[Records excerpted from a collection]
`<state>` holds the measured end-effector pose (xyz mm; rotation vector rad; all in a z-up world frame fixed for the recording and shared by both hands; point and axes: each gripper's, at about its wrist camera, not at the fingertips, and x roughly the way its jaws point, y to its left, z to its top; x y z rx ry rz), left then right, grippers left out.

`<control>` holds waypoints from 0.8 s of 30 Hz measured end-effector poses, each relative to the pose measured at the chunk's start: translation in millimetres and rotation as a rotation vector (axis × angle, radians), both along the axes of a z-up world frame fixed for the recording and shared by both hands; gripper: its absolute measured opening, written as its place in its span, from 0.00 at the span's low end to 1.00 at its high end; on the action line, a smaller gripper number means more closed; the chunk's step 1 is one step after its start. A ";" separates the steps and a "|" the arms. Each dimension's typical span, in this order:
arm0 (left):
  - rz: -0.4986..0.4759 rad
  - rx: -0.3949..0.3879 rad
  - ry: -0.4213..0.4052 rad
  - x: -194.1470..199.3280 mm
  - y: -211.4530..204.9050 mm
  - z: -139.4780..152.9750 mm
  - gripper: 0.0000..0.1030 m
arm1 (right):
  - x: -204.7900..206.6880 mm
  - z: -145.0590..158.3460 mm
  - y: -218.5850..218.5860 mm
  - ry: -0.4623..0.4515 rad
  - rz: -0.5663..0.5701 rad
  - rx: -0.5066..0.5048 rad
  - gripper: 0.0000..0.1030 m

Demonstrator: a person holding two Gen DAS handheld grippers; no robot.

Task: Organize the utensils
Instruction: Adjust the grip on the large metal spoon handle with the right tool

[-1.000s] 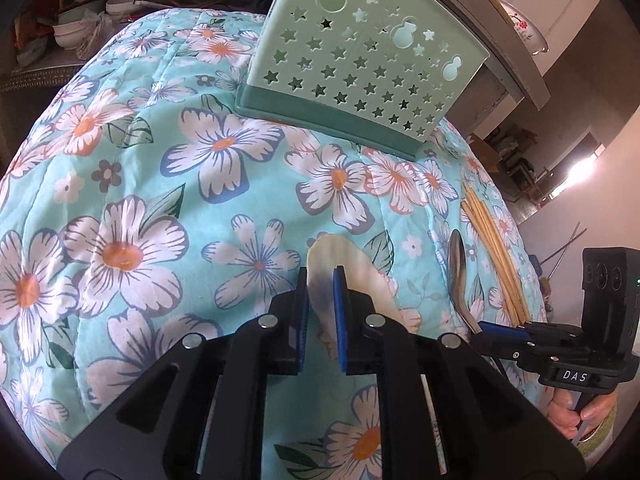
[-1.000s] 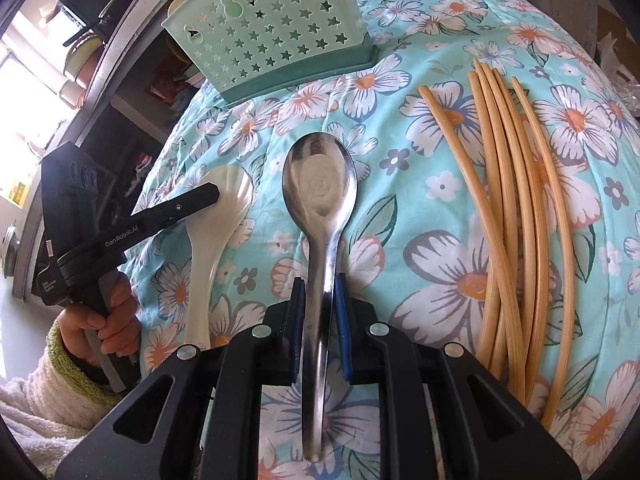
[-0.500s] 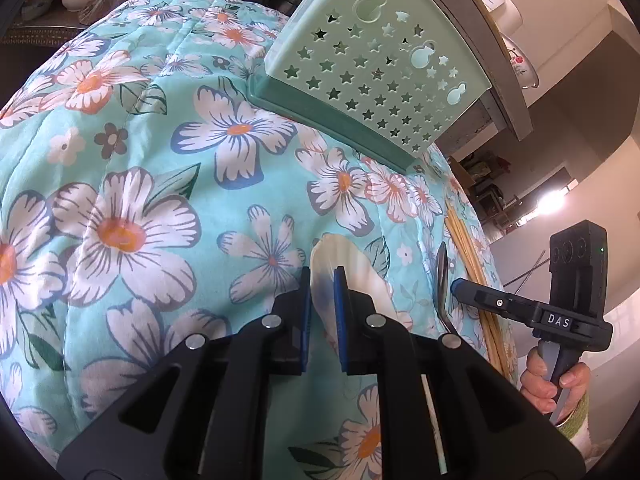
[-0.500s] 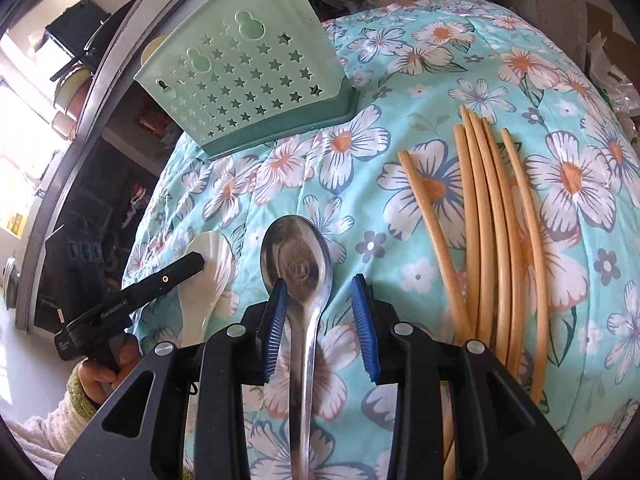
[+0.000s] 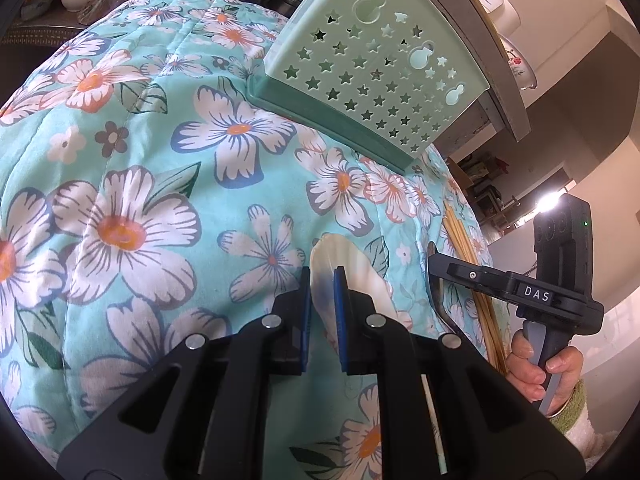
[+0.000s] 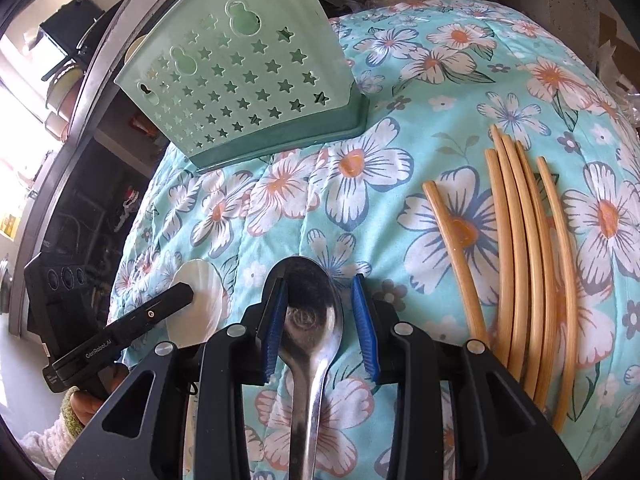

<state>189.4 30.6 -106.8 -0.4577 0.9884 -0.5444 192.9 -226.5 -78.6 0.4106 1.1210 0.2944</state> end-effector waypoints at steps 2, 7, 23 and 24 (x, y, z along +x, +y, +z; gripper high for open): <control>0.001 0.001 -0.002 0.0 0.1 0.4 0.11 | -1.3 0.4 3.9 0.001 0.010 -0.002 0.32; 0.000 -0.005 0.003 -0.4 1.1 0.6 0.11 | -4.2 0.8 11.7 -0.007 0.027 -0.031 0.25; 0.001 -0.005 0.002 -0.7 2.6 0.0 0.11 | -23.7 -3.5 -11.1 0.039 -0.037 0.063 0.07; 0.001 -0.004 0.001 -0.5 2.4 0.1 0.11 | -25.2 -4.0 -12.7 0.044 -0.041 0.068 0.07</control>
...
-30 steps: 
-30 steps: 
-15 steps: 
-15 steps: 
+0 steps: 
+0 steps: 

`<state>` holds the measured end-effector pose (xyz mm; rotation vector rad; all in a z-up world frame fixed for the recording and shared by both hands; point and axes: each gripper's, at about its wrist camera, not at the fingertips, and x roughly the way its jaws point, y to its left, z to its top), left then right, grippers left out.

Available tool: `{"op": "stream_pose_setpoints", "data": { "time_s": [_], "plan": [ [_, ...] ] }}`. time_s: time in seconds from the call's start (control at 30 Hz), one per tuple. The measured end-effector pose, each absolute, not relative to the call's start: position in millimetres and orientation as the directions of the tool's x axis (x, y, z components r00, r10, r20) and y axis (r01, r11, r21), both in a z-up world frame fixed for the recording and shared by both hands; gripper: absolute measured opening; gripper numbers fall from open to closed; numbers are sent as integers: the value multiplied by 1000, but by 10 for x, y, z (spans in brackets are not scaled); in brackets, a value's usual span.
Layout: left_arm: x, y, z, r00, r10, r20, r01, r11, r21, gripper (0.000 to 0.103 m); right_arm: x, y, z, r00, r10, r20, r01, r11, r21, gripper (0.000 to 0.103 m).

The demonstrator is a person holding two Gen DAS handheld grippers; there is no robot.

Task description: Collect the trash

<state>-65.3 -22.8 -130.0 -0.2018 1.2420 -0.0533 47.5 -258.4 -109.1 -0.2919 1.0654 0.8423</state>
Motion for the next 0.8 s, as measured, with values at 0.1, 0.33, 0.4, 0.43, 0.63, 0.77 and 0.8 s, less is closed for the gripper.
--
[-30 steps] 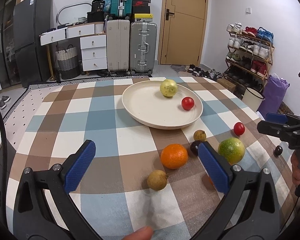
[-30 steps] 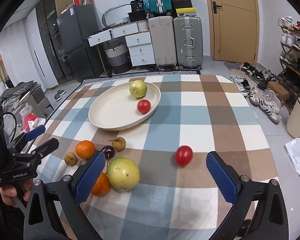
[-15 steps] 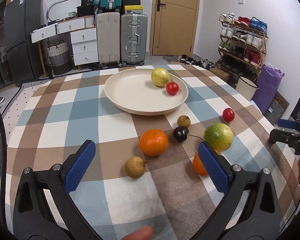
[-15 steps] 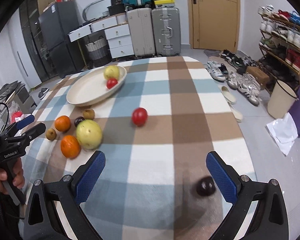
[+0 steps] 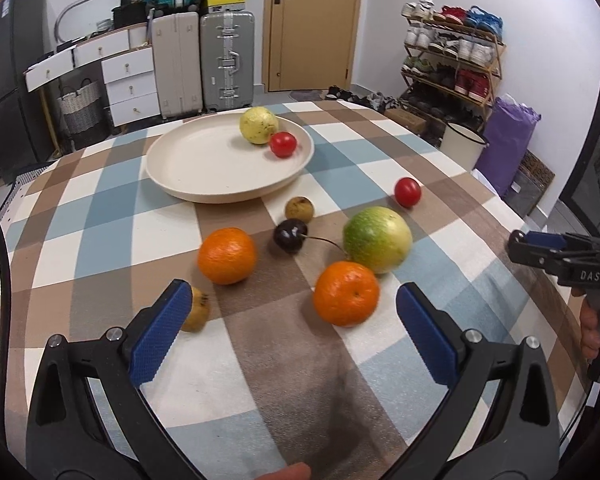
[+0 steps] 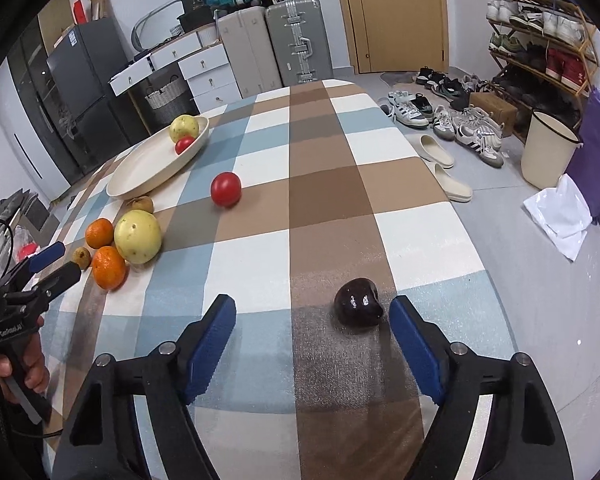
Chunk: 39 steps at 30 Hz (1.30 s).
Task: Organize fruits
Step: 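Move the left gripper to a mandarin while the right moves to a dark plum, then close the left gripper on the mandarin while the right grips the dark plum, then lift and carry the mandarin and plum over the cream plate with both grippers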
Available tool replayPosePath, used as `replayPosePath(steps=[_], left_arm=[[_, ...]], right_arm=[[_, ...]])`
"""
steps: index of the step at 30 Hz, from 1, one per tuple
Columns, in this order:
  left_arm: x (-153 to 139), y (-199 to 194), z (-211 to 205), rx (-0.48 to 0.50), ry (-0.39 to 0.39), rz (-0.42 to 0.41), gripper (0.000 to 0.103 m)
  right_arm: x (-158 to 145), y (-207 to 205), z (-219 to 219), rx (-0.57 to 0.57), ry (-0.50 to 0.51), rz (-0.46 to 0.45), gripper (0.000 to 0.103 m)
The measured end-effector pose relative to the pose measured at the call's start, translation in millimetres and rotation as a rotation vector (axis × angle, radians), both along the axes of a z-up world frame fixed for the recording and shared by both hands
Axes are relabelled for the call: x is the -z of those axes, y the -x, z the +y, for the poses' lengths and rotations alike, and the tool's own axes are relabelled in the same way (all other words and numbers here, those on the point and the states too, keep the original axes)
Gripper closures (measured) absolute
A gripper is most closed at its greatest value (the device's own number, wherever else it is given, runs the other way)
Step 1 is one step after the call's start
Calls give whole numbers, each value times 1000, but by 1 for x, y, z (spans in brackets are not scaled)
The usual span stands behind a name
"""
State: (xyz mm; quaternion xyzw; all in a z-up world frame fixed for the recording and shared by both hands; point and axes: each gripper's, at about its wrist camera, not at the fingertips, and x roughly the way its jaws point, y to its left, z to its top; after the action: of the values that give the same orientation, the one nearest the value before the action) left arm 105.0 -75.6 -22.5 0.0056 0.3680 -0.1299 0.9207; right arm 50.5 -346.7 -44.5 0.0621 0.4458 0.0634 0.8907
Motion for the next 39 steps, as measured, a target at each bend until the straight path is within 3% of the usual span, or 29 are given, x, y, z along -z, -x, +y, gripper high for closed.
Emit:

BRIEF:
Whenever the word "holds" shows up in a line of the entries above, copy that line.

TASK RESPONSE:
`<state>` holds the measured end-effector pose (xyz mm; rotation vector rad; all in a z-up world frame fixed for the recording and shared by both hands; point and axes: each gripper's, at about its wrist camera, not at the fingertips, and x roughly the way its jaws point, y to its left, z to its top; x y z rx ry rz), left then right, grippers left out.
`<control>` holds waypoints from 0.8 s of 30 Hz measured end-effector poses, each relative to the pose measured at the chunk's start: translation in millimetres and rotation as a rotation vector (axis × angle, radians), both along the axes of a z-up world frame fixed for the recording and shared by both hands; gripper: its absolute measured opening, written as its place in its span, from 0.00 at the span's low end to 1.00 at its high end; on the action line, a smaller gripper number means more closed; the chunk's step 1 is one step after its start. A ";" separates the steps and a "|" the arms. Each dimension's typical span, in this order:
`<state>` holds the measured end-effector pose (xyz mm; rotation vector rad; all in a z-up world frame fixed for the recording and shared by both hands; point and axes: each gripper's, at about its wrist camera, not at the fingertips, and x roughly the way its jaws point, y to its left, z to its top), left then right, grippers left out.

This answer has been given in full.